Sieg über das Böse. Wahrnehmung, Deutung und Instrumentalisierung der sowjetischen Geschichte durch die Russische Orthodoxe Kirche
Die Gewalterfahrungen des 20. Jahrhunderts führen im postsowjetischen Raum bis heute zu einem Kampf um Deutungshoheit über die Vergangenheit, was auch die religiösen Formen der Geschichtspolitik beeinflusst. Die Analyse der Kommunikationsbedingungen und -formen der reziproken Beziehung zwischen Kirche, Staat und Öffentlichkeit steht im Zentrum meines Dissertationsprojektes in der Osteuropäischen Geschichte, dessen Ziel es ist, eine theoretisch fundierte Methode zum Verständnis der Prozesse und Mechanismen von Wahrnehmung, Deutung und Instrumentalisierung der sowjetischen Geschichte durch die Russische Orthodoxe Kirche (ROK) vorzulegen.
Der untersuchte Zeitraum erstreckt sich vom Zerfall der Sowjetunion bis in die Gegenwart, wobei ich mich vor allem für die Art und Weise interessiere, wie die Erinnerung an das 20. Jahrhundert generiert und vermittelt wird – sowohl auf der obersten Hierarchieebene als auch in den Gemeinden vor Ort. Bestandteile der Untersuchung sind sowohl die Kommunikation zwischen den Ebenen als auch die Vermittlung nach außen in die Gesellschaft.
Mit meiner Arbeit verfolge ich zwei Ziele. Zunächst soll eine Fallstudie zur Entwicklung des russländischen, aber auch – als Vergleichsfolie – des kasachstanischen Erinnerungsdiskurses seit dem Ende der Sowjetunion vorgelegt werden. Die Geschichtspolitik der ROK dient dabei als Prisma, da sich in ihr die Situation verdichtet und in dieser Reduktion fokussiert wird. Indem ich Zeitgeschichte untersuche, schreibe ich „eine Problemgeschichte der Gegenwart“, wie es Hans Günther Hockerts formuliert. Doch die Untersuchung bliebe beliebig und über den Einzelfall hinaus wenig anschlussfähig, wenn sie nicht durch eine fundierte Theorie und ein durchdachtes methodisches Vorgehen gestützt würde. Hierauf liegt der zweite Schwerpunkt.

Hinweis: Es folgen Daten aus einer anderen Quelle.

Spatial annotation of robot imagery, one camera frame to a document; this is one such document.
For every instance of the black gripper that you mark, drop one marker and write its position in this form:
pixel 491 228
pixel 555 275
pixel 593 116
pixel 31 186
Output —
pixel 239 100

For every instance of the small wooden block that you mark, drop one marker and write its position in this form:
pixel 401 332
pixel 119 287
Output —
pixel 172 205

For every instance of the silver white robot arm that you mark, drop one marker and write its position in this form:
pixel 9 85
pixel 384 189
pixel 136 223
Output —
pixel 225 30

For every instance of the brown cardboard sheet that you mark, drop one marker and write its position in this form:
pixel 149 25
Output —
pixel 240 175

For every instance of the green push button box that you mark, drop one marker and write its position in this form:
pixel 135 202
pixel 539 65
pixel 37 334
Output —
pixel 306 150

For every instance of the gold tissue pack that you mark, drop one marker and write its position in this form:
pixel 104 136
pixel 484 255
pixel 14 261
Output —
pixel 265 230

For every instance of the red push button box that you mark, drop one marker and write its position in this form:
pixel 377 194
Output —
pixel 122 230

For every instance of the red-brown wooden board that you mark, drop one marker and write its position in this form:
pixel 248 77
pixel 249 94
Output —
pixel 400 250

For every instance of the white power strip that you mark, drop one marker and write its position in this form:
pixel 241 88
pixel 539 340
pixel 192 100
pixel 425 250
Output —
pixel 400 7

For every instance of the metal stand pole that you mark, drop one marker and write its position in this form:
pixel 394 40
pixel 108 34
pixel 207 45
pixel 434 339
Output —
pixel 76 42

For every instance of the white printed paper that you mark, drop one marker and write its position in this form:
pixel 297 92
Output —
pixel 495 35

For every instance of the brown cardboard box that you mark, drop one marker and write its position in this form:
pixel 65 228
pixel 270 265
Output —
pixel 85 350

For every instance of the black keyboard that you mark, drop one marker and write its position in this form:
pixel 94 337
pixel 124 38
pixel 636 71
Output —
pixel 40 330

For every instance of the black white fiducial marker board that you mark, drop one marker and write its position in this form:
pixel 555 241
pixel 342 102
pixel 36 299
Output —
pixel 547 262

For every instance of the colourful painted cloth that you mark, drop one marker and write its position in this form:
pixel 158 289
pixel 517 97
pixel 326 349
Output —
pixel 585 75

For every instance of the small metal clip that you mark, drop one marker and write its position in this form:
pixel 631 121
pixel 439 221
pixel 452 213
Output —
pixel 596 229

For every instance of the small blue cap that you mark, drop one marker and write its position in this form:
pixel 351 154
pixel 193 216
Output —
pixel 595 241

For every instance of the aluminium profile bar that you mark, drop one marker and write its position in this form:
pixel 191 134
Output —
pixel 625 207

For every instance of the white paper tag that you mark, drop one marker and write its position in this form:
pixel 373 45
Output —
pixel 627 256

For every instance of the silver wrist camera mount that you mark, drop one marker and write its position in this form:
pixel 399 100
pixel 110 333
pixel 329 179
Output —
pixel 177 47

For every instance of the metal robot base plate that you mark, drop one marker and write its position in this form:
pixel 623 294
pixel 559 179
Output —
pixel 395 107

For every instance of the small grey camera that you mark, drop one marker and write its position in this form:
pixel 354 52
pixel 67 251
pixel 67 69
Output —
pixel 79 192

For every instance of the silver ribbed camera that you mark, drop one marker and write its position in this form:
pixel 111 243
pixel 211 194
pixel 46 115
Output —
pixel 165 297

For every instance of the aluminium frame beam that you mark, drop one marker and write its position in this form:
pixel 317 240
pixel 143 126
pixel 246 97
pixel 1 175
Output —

Ausgehend vom Konstruktionscharakter der soziokulturellen Wirklichkeit, die nicht nur in Demokratien immer im Fluss und der Veränderung und Neuaushandlung unterworfen ist, muss die positiv bestimmbare Gesellschaft ein unerreichter Fluchtpunkt bleiben. Es handelt sich vielmehr um einen fortlaufenden Prozess des Bemühens um Deutungshoheit und damit um zeitweilige Fixierung des Diskurses. Dieses Ziel wird nicht vordergründig durch Zwang und Gewalt erreicht, sondern durch Überzeugung und Konsensbildung, durch Erlangung der „kulturellen Hegemonie“ (A. Gramsci). Dafür genügt es nicht, die beste Idee zu haben. Vielmehr müssen Ermöglichungsbedingungen geschaffen werden, damit diese Idee greifen kann. Dies ist der Grund, weshalb sich meine Arbeit vor allem auf die Rahmenbedingungen des Diskurses konzentriert. Nicht das „Was?“, sondern das „Wie und unter welchen Umständen?“ wird relevant. Denn wenn erst einmal zeitweise stabile Strukturen geschaffen wurden, ist alles, was in ihrem Rahmen stattfindet, konsensfähig, da Einflüsse von außerhalb entweder kooptiert oder als das radikal Andere interpretiert werden.
Theorie und Befundanalyse stehen trotz mancher Fortschritte bis heute nicht selten unverbunden nebeneinander. Dem Befund theoretische Einsicht abzugewinnen und damit zur Schaffung eines Instrumentariums beizutragen, das wiederum Befunde zu deuten hilft, ist vor diesem Hintergrund das übergeordnete Ziel meiner Studie.